Upon returning, John Madigan became a reporter for the Chicago American, where he covered the infamous case of the "Lipstick Killer," who killed two women and a 6-year-old girl and scrawled a message, "For heaven's sake, catch me before I kill more," in lipstick in one of his victims' apartments. William Heirens later confessed to the murders.

In 1952, John Madigan covered the first presidential campaign that used airplanes to move around the country.

After leaving the American that year, John Madigan was hired by Newsweek and worked in Washington, D.C. He moved to television and became the first moderator of CBS News' "Face the Nation" in 1954.

Back in Chicago, John Madigan became the news director at WBBM-TV in the early 1960s, published reports noted.

John Madigan also appeared on the air at Channel 2, moderating the show "At Random," and delivering commentaries on the station's newscasts, anchored back then by Fahey Flynn.

"CBS was his home," widow Elizabeth Madigan said of her husband in 2012. "He hired Bill Kurtis and Walter Jacobson."

While both would leave the station a few years after John Madigan hired them in the 1960s, Kurtis and Jacobson went on to return and become CBS Chicago's most iconic anchor team beginning in 1973.

John Madigan later moved upstairs at CBS Chicago's old broadcast center to WBBM Newsradio, where he was part of the team that led the transition to the station's all-news format in 1968. Madigan anchored and served as political editor and commentator at WBBM Newsradio for many years.

John Hultman was one of John Madigan's colleagues at WBBM Newsradio, and remarked in 2012 on how Madigan could tap a vast network of sources from his days in Washington.

"He had, as a former White House correspondent with Newsweek magazine, he had a little black book with lots of names in it, and telephone numbers, for people who could talk to us about politics," the late Hultman said in 2012, "and he would find them in a poker game or some club."

John Madigan was recognized by his signature outcue, "Newsradio Sssssseventy-eight!"

John Madigan retired from his full-time role at WBBM Newsradio in 1988, but kept hosting the "At Issue" program for some years afterward, according to published reports. He went on to become chief spokesman for the Illinois Supreme Court.
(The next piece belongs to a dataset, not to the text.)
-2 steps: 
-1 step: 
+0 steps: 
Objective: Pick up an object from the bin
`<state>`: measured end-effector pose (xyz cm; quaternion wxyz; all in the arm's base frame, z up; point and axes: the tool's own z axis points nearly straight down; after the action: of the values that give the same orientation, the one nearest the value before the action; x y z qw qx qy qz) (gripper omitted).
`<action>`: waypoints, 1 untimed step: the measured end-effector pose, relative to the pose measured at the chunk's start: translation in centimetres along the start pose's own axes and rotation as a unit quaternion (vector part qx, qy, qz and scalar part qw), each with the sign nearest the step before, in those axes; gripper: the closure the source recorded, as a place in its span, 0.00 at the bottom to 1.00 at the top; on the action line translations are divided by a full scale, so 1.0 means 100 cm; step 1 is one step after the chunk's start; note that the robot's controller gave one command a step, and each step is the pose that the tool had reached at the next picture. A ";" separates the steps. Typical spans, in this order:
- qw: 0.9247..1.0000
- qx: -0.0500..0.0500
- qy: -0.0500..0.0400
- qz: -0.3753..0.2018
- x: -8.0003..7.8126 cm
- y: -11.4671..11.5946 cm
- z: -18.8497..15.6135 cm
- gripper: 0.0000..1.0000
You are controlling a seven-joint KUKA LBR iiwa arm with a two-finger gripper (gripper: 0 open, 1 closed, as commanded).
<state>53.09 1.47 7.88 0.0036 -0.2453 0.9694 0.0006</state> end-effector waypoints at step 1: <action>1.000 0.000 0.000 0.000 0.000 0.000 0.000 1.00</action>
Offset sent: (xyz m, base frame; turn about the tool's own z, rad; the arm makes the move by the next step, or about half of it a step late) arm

John Madigan died in 2012 at the age of 94.

Amy Madigan was one of John and Dolores Madigan's three children, along with sons Jack and Jim. Dolores Madigan died of cancer in 1992, and John Madigan went on to marry his second wife Elizabeth.

Amy Madigan started as a rocker-performance artist, but later turned to acting. She studied at the Lee Strasberg Institute, and appeared on stage, where she met future husband Ed Harris. 

Amy Madigan was also nominated for an Oscar for her role in the family drama "Twice in a Lifetime" in 1985. She has also appeared in "Love Letters," "Alamo Bay," "Uncle Buck," "Field of Dreams," "Female Perversions," and "Gone Baby Gone," among other films.